Long time ago one security module has been written. But for now its sources have been missed somehow. We have forgotten th3 access k3y, which, as we remember, has been hardcoded inside the module. Help us to recollect th3 k3y!11
crypt0_0perator_56e0a9f07f54b3634ab5cc2b30e5b29e.exe

h4ck1t{…}

This is a pretty basic reverse challenge. We can solve it in many different ways but I will show you only two of them. The first one is the quickest method that will work only for this challenge, and the second is for those of you who want to understand better how to solve such challenges in the future.

So, we got an exe file and we need to find the access key. We are given with a hint that the key is somehow hardcoded in the file itself. Let’s run the file and see what will happen.

Seems like all it does is to ask for the key, let’s take a deeper look and see if we the key is stored clear-text in the file. Open the file in IDA pro and press Shift+F12 to open the Strings subview. The strings that written by the programmer will usually be stored in close adresses. Her’e are snip of the strings. I marked the most meaningful:

We can easily notice the strings which we already faced when executing the program: ‘Denied’ and ‘Enter th3 k3y :’. The ‘Allowed’ string will probably be printed after entering the right key. But what is this strange string: ‘o3dl6s|41a42344d110746d574e35c2f77ab6>3z’? Is it the key? Let’s try.

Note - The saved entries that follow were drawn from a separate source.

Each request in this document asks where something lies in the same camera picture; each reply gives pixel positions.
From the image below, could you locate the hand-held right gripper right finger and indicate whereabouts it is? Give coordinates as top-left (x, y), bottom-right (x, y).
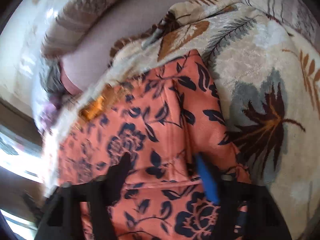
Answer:
top-left (196, 154), bottom-right (292, 240)

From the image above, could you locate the cream leaf-print blanket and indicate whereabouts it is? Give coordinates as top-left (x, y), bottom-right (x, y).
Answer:
top-left (37, 0), bottom-right (320, 240)

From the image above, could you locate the mauve bed sheet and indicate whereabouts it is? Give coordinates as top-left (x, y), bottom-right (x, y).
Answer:
top-left (60, 0), bottom-right (233, 94)

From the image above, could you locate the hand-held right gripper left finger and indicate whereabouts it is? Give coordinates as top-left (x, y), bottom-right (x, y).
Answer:
top-left (34, 153), bottom-right (131, 240)

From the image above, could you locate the grey-blue pillow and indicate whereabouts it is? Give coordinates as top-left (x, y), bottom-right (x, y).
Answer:
top-left (41, 61), bottom-right (67, 97)

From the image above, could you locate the beige pillow with grey stripes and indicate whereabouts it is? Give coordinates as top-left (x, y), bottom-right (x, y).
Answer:
top-left (235, 0), bottom-right (317, 37)

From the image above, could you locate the purple printed cloth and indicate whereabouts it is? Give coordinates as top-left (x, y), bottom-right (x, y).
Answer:
top-left (40, 99), bottom-right (64, 122)

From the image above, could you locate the white bed headboard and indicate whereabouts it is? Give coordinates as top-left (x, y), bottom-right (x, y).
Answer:
top-left (1, 0), bottom-right (75, 123)

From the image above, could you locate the striped beige pillow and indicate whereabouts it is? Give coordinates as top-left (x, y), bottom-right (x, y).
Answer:
top-left (41, 0), bottom-right (143, 57)

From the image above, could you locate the orange floral garment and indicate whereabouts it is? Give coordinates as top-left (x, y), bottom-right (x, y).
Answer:
top-left (56, 50), bottom-right (253, 240)

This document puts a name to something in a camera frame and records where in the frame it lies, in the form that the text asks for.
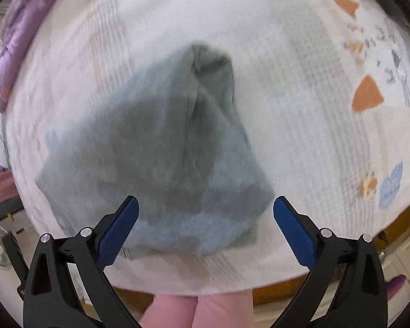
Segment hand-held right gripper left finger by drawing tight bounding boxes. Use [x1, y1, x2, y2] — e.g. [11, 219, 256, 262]
[23, 195, 140, 328]

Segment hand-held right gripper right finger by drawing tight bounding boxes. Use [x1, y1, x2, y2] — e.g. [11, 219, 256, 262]
[273, 195, 388, 328]

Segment grey hoodie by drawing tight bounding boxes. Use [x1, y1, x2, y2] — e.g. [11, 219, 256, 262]
[35, 42, 277, 258]

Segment dark maroon bench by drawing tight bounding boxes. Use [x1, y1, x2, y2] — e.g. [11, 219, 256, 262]
[0, 171, 24, 212]

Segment purple object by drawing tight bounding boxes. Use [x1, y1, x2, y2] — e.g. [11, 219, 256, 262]
[386, 275, 409, 299]

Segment person's pink pants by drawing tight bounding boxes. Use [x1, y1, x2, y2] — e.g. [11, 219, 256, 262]
[138, 290, 253, 328]

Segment printed white bed sheet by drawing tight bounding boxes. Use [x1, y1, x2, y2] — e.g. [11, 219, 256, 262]
[2, 0, 410, 296]

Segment purple floral quilt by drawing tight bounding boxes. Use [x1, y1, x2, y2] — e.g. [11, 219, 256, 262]
[0, 0, 65, 112]

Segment wooden bed frame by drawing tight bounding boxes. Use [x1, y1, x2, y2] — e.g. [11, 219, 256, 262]
[114, 208, 410, 315]

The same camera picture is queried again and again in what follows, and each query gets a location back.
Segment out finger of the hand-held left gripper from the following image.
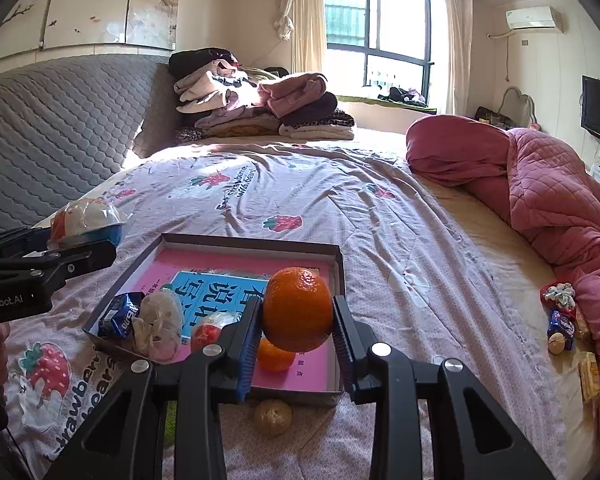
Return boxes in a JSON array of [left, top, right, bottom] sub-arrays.
[[0, 226, 52, 261], [0, 239, 117, 292]]

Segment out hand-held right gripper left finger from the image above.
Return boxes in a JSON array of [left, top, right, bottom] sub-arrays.
[[42, 300, 263, 480]]

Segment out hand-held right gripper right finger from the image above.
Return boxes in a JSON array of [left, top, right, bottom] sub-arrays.
[[331, 295, 556, 480]]

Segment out blue white plastic-wrapped ball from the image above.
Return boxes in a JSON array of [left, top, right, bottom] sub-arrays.
[[50, 199, 127, 251]]

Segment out red plastic-wrapped ball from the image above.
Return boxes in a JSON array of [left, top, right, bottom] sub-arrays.
[[190, 311, 243, 353]]

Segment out green knitted ring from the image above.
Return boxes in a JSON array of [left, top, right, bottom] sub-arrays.
[[165, 400, 178, 448]]

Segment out grey cardboard box tray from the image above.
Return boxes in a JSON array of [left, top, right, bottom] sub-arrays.
[[82, 232, 347, 408]]

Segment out small orange with stem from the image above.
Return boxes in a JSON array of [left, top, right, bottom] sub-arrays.
[[257, 337, 297, 372]]

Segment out pink and blue book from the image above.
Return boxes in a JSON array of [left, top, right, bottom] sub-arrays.
[[130, 247, 338, 391]]

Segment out grey quilted headboard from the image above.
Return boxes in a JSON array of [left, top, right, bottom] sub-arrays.
[[0, 52, 181, 238]]

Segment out strawberry print bed sheet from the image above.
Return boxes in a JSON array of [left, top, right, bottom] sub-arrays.
[[0, 132, 600, 480]]

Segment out beige bed sheet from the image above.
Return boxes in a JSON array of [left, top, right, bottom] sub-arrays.
[[350, 127, 600, 480]]

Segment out small blue snack packet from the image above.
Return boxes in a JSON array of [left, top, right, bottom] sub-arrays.
[[547, 308, 578, 351]]

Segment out red white knitted toy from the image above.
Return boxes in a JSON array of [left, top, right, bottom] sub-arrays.
[[540, 282, 577, 309]]

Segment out pile of folded clothes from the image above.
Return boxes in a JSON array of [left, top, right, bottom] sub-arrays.
[[169, 47, 356, 142]]

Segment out yellow packet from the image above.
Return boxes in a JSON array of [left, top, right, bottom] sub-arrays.
[[579, 351, 600, 403]]

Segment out green windowsill mat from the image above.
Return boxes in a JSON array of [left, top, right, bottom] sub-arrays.
[[337, 94, 438, 113]]

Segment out pink quilt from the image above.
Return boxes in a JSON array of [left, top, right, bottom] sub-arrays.
[[405, 115, 600, 441]]

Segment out dark clothes on windowsill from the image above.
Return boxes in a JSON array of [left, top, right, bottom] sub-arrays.
[[377, 86, 426, 108]]

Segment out dark bag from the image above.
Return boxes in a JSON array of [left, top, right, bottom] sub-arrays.
[[475, 106, 516, 128]]

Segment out window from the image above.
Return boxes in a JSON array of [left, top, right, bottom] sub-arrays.
[[322, 0, 436, 108]]

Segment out cream curtain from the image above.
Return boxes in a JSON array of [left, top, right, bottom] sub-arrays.
[[440, 0, 473, 116], [275, 0, 323, 78]]

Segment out white air conditioner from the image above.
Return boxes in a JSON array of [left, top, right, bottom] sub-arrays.
[[505, 6, 565, 33]]

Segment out white floral drawstring pouch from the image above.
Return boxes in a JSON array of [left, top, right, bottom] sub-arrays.
[[132, 287, 186, 361]]

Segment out painted wall panel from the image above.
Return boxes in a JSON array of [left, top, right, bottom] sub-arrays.
[[0, 0, 181, 51]]

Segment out white heart-shaped metal frame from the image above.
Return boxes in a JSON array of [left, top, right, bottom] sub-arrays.
[[500, 86, 537, 128]]

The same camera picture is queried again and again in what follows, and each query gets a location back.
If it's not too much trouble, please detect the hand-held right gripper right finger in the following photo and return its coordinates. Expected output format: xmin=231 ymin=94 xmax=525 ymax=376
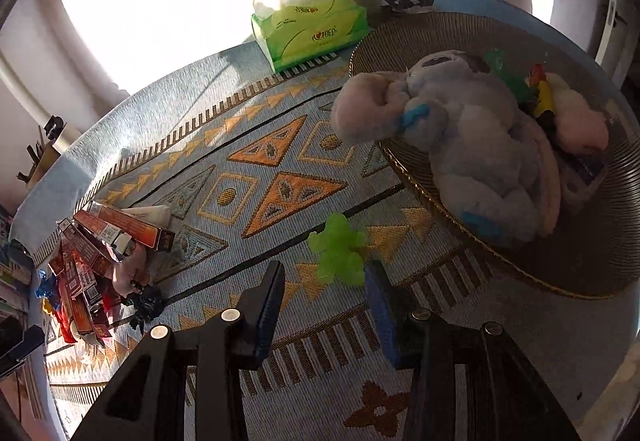
xmin=364 ymin=262 xmax=583 ymax=441

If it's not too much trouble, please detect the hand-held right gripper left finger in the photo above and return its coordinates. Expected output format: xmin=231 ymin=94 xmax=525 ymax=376
xmin=70 ymin=260 xmax=287 ymax=441

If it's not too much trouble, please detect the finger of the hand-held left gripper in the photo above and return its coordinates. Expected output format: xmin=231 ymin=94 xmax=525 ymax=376
xmin=0 ymin=325 xmax=46 ymax=377

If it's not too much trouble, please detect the lime green squishy toy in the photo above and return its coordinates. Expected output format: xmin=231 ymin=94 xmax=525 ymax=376
xmin=307 ymin=213 xmax=371 ymax=289

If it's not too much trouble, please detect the grey white plush toy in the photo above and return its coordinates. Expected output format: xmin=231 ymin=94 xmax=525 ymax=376
xmin=330 ymin=50 xmax=561 ymax=249

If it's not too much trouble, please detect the round woven tray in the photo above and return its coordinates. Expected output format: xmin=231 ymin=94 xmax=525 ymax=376
xmin=348 ymin=12 xmax=636 ymax=299

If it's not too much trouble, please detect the dark green translucent toy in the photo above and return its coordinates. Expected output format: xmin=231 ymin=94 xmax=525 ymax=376
xmin=484 ymin=48 xmax=538 ymax=104

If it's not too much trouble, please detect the yellow red toy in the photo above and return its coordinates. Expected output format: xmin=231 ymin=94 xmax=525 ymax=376
xmin=525 ymin=63 xmax=557 ymax=122

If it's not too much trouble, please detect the pale pink plush toy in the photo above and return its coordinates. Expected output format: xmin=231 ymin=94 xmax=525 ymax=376
xmin=545 ymin=73 xmax=610 ymax=156

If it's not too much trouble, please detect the blue star toy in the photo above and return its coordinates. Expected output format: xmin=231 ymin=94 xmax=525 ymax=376
xmin=35 ymin=277 xmax=60 ymax=301

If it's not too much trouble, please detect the pile of red boxes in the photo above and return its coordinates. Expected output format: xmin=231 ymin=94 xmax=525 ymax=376
xmin=47 ymin=201 xmax=176 ymax=347

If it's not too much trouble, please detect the small black toy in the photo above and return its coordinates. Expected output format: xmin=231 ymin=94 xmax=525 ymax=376
xmin=122 ymin=285 xmax=165 ymax=329

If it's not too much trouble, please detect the patterned woven table mat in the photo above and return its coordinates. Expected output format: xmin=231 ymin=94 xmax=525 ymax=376
xmin=10 ymin=38 xmax=626 ymax=441

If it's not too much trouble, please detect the small pink toy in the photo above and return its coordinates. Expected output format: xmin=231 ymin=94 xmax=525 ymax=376
xmin=112 ymin=243 xmax=151 ymax=296

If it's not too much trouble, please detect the white tube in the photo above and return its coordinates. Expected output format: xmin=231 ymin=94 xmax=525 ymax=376
xmin=120 ymin=205 xmax=173 ymax=227

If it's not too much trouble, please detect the wooden pen holder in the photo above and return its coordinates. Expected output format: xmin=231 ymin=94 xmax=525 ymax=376
xmin=17 ymin=141 xmax=66 ymax=192

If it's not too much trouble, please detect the black pen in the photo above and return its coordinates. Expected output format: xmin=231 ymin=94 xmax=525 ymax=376
xmin=17 ymin=126 xmax=47 ymax=182

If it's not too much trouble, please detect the white lamp pole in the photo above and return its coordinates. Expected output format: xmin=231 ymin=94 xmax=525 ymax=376
xmin=0 ymin=41 xmax=66 ymax=126

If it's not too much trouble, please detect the green tissue pack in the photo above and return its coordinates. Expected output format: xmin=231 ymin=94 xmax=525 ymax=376
xmin=251 ymin=0 xmax=372 ymax=74

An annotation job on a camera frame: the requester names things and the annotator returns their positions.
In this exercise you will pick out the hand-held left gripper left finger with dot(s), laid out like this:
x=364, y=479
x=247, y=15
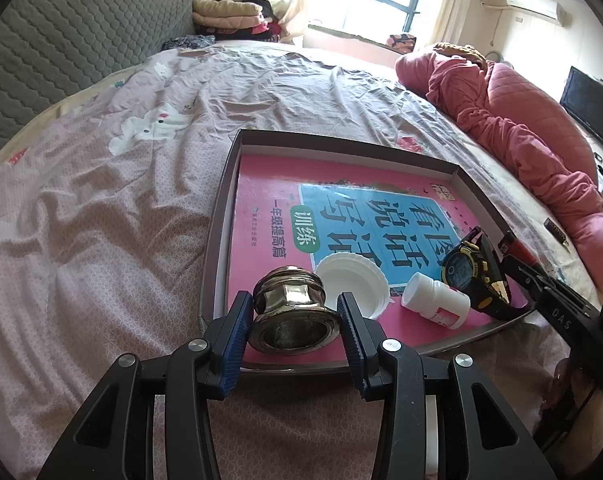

No luck. It is not the key, but what is it? It should be meaningful somehow but I don’t yet know how the program is using this string. I decided to debug the program and set a breakpoint before the decision whether the input is the right key or not is made.

Let’s go to the main function and set a breakpoint before the calling to the Checker method:

h4ck1t_ethiopia1

 

Now let’s run the program with that long string as the input and look at the registers. We can see that RAX is pushed to the Checker function. The checker function is comparing RAX with the long string and if RAX==long_string we get the Allowed message. But our RAX is different then the long string although we use the long string as our input what means that the inputted string is being manipulated and then compared to the original long string. So, what is our RAX? Let’s hover RAX with the cursor.

h4ck1t_ethiopia2

 

Well, RAX is looking like the flag. We will get the Denied message but at least we now have the flag.

 

So we solved the challenge but now let’s see what is happening behind the scenes of this program. We can find out what the program is doing without getting too deep into the assembly code. We already know that the program is taking our input and perform some manipulation on it. After that it compares the manipulated string to this long string ‘o3dl6s|41a42344d110746d574e35c2f77ab6>3z’. The best approach in this cases is to see what is the result of different inputs, I’ll show few examples that can teach us about the program:

 

InputRAX
MegabeetsJb`febbst
AAAAFFFF
AAAAFFFF
h4ck1t{36f35433c667031c203b42d5a00fe194}o3dl6s|41a42344d110746d574e35c2f77ab6>3z
h4cko3dl
h4ck{}o3dl|z
abcdefghijklmnopqrstuvwxyz01234567890{}fedcba`onmlkjihwvutsrqp_~}76543210?>7|z

 

As you can see, this is probably a Substitution cipher implementation. Every character is replaced  always with the same another character. We can write a short python script to figure out what is the key using our a-z0-9{} input and the matching RAX string:

 

We got the flag 🙂

If you have any questions feel free to ask and I’ll explain more.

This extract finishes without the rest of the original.